A Whitespace + Punctuation Tokenizer

Written by Ben Wendt

In my previous post, I discussed some tokenization techniques and mentioned that a whitespace-only tokenizer will make tokens that are sub-optimal for indexing. I also mentioned that a simple solution to this is created a whitespace + punctuation tokenizer.

So let’s take a look at how that might work.

import re

def whitespace_punctuation_tokenize(str, punctuation = "[\.,\"']"):
    tokens = re.split(punctuation + "*\s+" + punctuation + "*", str)
    if (tokens[0]):
        tokens[0] = re.sub("^" + punctuation + "+", "", tokens[0])
    if (tokens[-1]):
        tokens[-1] = re.sub(punctuation + "+$", "", tokens[-1])
    return tokens

You would run that code with something like this:

str = """'abc-123' is a cool one.

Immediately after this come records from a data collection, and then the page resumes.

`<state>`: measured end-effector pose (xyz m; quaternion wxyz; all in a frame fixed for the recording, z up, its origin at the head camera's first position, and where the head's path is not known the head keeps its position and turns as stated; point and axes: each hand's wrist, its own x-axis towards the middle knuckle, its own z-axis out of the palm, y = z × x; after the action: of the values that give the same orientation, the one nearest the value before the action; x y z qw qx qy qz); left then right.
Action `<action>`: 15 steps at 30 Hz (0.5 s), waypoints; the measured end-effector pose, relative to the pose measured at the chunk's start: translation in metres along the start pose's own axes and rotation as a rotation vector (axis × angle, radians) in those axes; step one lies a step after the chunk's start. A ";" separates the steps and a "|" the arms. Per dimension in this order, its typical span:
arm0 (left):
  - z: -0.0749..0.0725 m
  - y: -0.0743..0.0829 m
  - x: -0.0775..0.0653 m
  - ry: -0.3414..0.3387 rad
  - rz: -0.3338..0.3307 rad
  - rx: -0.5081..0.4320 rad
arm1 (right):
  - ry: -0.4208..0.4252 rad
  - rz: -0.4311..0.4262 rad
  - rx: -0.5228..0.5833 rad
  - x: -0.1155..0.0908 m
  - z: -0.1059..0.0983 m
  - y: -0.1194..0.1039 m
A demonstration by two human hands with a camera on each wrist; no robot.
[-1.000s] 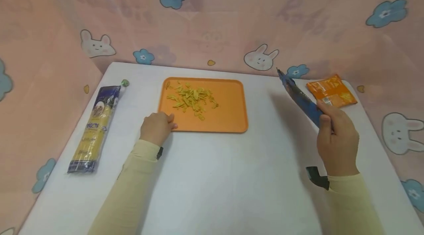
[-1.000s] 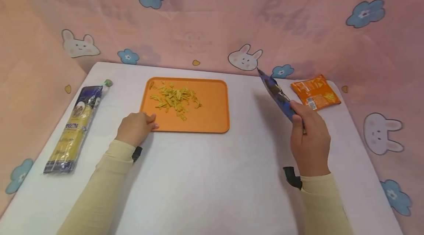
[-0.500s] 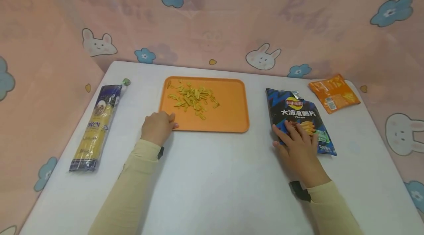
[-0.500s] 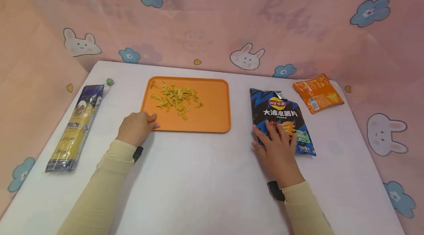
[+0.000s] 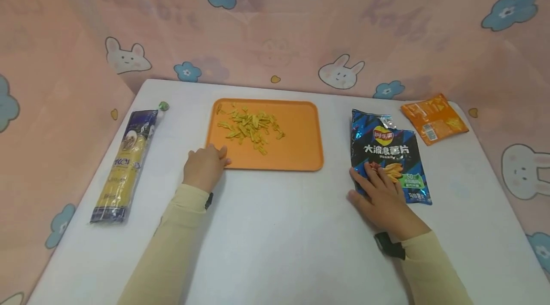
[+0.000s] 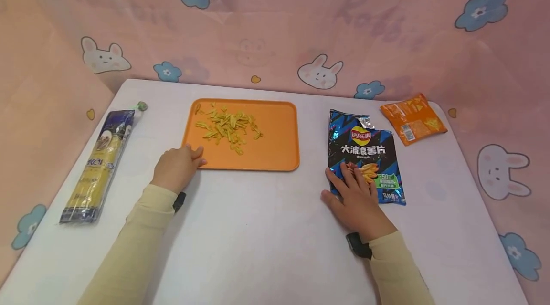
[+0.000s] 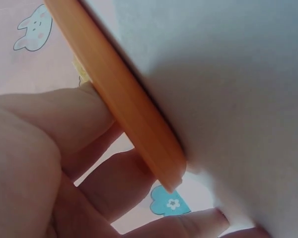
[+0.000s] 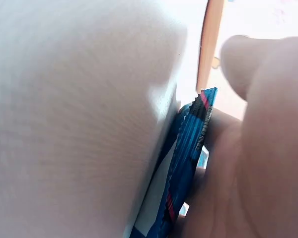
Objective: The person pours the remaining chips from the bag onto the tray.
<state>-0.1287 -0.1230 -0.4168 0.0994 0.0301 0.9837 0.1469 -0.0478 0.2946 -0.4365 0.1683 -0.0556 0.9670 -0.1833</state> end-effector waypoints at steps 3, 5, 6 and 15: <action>0.004 -0.001 -0.002 -0.009 0.012 0.009 | -0.003 -0.003 0.004 0.001 -0.001 0.000; 0.006 -0.001 -0.003 -0.010 0.024 0.016 | 0.006 -0.003 0.007 0.001 -0.001 0.001; 0.006 0.000 -0.004 -0.002 0.027 0.012 | 0.015 -0.006 0.007 0.001 -0.002 0.002; 0.006 0.008 -0.018 -0.066 0.021 -0.092 | 0.154 -0.080 0.101 0.001 -0.025 0.005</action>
<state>-0.1095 -0.1156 -0.4165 0.1316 0.0409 0.9716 0.1922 -0.0574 0.3076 -0.4167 0.0888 -0.0714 0.9636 -0.2419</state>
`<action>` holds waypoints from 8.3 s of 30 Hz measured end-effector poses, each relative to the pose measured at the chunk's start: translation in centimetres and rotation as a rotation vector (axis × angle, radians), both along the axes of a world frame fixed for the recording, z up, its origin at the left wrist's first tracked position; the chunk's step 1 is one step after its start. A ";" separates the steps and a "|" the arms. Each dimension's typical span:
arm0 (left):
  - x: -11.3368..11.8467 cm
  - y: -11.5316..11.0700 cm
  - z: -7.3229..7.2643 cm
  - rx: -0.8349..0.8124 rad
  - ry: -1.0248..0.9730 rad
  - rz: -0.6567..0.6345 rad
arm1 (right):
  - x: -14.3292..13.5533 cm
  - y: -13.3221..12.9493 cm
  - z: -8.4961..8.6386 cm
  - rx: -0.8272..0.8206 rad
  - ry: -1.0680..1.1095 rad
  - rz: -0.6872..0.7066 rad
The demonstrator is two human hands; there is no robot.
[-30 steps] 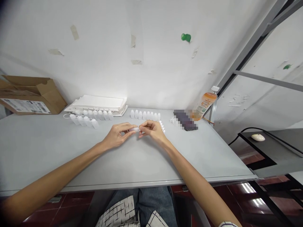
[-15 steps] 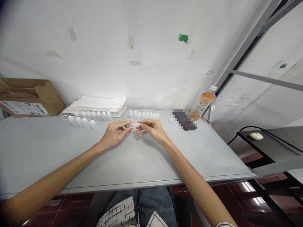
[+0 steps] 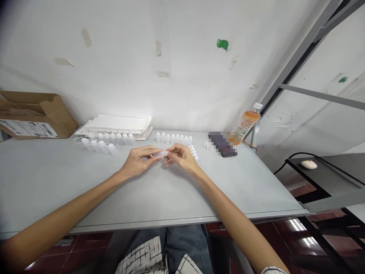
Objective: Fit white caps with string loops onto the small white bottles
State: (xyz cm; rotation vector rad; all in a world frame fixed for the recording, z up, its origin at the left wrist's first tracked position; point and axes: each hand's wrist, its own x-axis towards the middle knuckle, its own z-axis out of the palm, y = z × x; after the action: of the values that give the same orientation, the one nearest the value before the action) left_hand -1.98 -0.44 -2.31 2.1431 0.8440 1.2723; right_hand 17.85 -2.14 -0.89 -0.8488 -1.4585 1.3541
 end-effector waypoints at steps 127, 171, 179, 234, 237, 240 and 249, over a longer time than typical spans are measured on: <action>0.9 -1.0 0.0 -0.572 0.022 0.018 | 0.3 -0.2 0.4 0.068 -0.183 0.065; 0.9 -1.4 0.1 -0.207 0.284 0.148 | -0.7 -0.9 0.2 0.180 -0.509 0.025; 1.1 -1.8 0.2 -0.197 0.244 0.146 | -0.9 -0.9 -0.2 0.099 -0.452 0.072; 2.3 -2.7 -0.6 -0.128 0.630 0.079 | 0.0 -1.0 0.5 0.518 -0.554 -0.272; 2.3 -2.6 -0.6 -0.127 0.651 0.097 | 0.0 -1.1 0.5 0.590 -0.560 -0.257; 2.3 -2.5 -0.6 -0.132 0.681 0.118 | -0.1 -1.1 0.4 0.622 -0.553 -0.239; 2.2 -2.6 -0.8 -0.126 0.605 0.170 | -0.1 -0.8 0.5 0.585 -0.561 -0.302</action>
State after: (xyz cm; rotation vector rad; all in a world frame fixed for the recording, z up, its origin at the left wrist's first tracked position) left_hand 0.25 -3.06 -3.14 2.4201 1.3293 0.6052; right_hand 17.74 -2.95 -0.35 -1.0373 -1.9190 0.4218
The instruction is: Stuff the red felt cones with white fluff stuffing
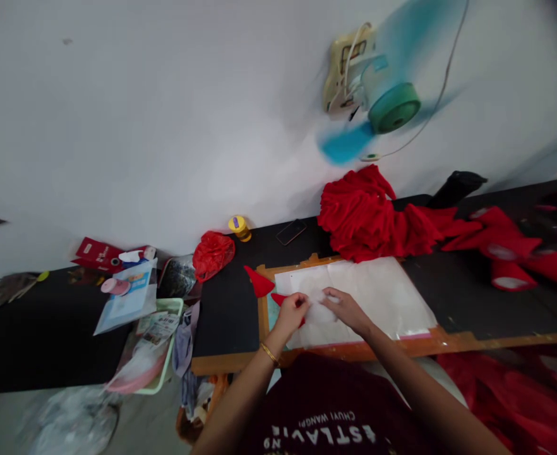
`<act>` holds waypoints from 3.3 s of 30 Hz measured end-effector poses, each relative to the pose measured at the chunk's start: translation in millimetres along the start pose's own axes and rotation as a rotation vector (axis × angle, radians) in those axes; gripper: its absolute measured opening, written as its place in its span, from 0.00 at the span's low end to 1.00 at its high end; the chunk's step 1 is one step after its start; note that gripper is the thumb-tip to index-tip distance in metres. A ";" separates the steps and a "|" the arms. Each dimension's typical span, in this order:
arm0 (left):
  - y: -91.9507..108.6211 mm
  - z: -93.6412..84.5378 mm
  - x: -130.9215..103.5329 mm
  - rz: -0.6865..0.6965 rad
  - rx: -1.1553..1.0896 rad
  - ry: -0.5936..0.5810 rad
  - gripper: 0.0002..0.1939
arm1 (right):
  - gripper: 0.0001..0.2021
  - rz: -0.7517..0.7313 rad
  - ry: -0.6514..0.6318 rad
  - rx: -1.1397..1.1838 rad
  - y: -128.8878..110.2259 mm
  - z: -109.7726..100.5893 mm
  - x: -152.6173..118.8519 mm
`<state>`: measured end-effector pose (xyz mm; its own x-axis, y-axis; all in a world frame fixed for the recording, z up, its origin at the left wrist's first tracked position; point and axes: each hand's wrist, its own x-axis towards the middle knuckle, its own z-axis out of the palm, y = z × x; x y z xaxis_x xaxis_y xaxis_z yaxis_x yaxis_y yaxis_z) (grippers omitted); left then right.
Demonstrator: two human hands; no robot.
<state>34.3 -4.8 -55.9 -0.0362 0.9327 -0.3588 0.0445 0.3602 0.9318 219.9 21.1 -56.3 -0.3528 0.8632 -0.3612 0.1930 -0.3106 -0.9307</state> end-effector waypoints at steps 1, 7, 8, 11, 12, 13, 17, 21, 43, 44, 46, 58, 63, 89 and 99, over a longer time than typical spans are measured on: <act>-0.8 -2.8 -0.4 0.001 -0.006 0.006 0.09 | 0.16 0.004 0.044 -0.011 2.3 -1.4 0.5; 4.3 -4.5 -6.0 0.003 -0.067 -0.061 0.26 | 0.16 -0.026 -0.002 -0.089 1.1 -0.7 2.2; 6.9 -1.1 -6.0 0.004 -0.080 -0.100 0.33 | 0.17 -0.067 -0.025 -0.082 -1.8 0.7 2.3; 13.4 9.2 -3.2 0.038 -0.094 -0.141 0.39 | 0.23 -0.200 -0.042 0.018 -8.2 1.4 0.1; 14.6 11.4 -1.8 0.053 -0.096 -0.108 0.35 | 0.26 -0.215 -0.035 0.078 -8.5 0.2 -1.5; 15.3 12.7 -0.5 0.067 -0.099 -0.061 0.31 | 0.27 -0.211 -0.021 0.142 -8.0 -1.3 -3.5; 15.2 14.4 -0.4 0.091 -0.141 0.069 0.27 | 0.22 -0.145 0.035 0.295 -1.9 -3.8 -9.3; 16.7 18.2 -7.0 0.080 -0.147 -0.015 0.26 | 0.20 -0.097 0.106 0.245 -2.8 3.9 -5.1; 7.7 19.4 -13.1 0.028 -0.058 0.262 0.13 | 0.17 -0.167 0.198 0.029 -13.2 13.9 -4.7; 7.6 20.4 -14.4 0.035 -0.045 0.252 0.12 | 0.15 -0.175 0.200 -0.014 -13.0 14.9 -5.4; 6.0 19.5 -16.7 0.032 -0.033 0.242 0.12 | 0.14 -0.171 0.223 -0.051 -10.8 13.2 -6.8; 7.4 20.7 -20.7 -0.067 -0.167 0.206 0.20 | 0.16 -0.204 0.133 -0.032 -11.7 11.9 -2.9; 9.3 18.4 -12.8 -0.072 -0.283 0.288 0.21 | 0.15 -0.125 0.199 -0.115 -10.2 4.0 -2.2; 18.3 11.4 1.0 -0.070 -0.270 0.105 0.21 | 0.36 -0.099 -0.025 0.169 -10.3 6.7 -3.5; 17.7 10.0 -7.0 -0.064 -0.121 0.021 0.23 | 0.11 -0.051 0.071 0.132 -15.1 9.5 -1.9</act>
<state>45.4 -4.7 -37.5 -0.0562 0.9070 -0.4174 -0.0793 0.4127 0.9074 209.0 20.4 -42.1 -0.2927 0.9038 -0.3123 0.0531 -0.3107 -0.9490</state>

It's far and away the
    ring-tossingest toy this year."""

print whitespace_punctuation_tokenize(str)
print whitespace_punctuation_tokenize(str, "[\.,\"]")

From this, you would see output like the following:

[‘abc-123′, ‘is’, ‘a’, ‘cool’, ‘one’, “It’s”, ‘far’, ‘and’, ‘away’, ‘the’, ‘ring-tossingest’, ‘toy’, ‘this’, ‘year’]

[“‘abc-123′”, ‘is’, ‘a’, ‘cool’, ‘one’, “It’s”, ‘far’, ‘and’, ‘away’, ‘the’, ‘ring-tossingest’, ‘toy’, ‘this’, ‘year’]

Here we see a function that does a regular expression split on an input string and accepts a configurable parameter of which characters to consider as punctuation. In this way, we can specify how want tokens to be delimited with a bit more granular control.

The function makes this split, then corrects and leading punctuation on the first element and any trailing punctuation on the last element. At this point you would have higher quality tokens to pass into your analysis chain.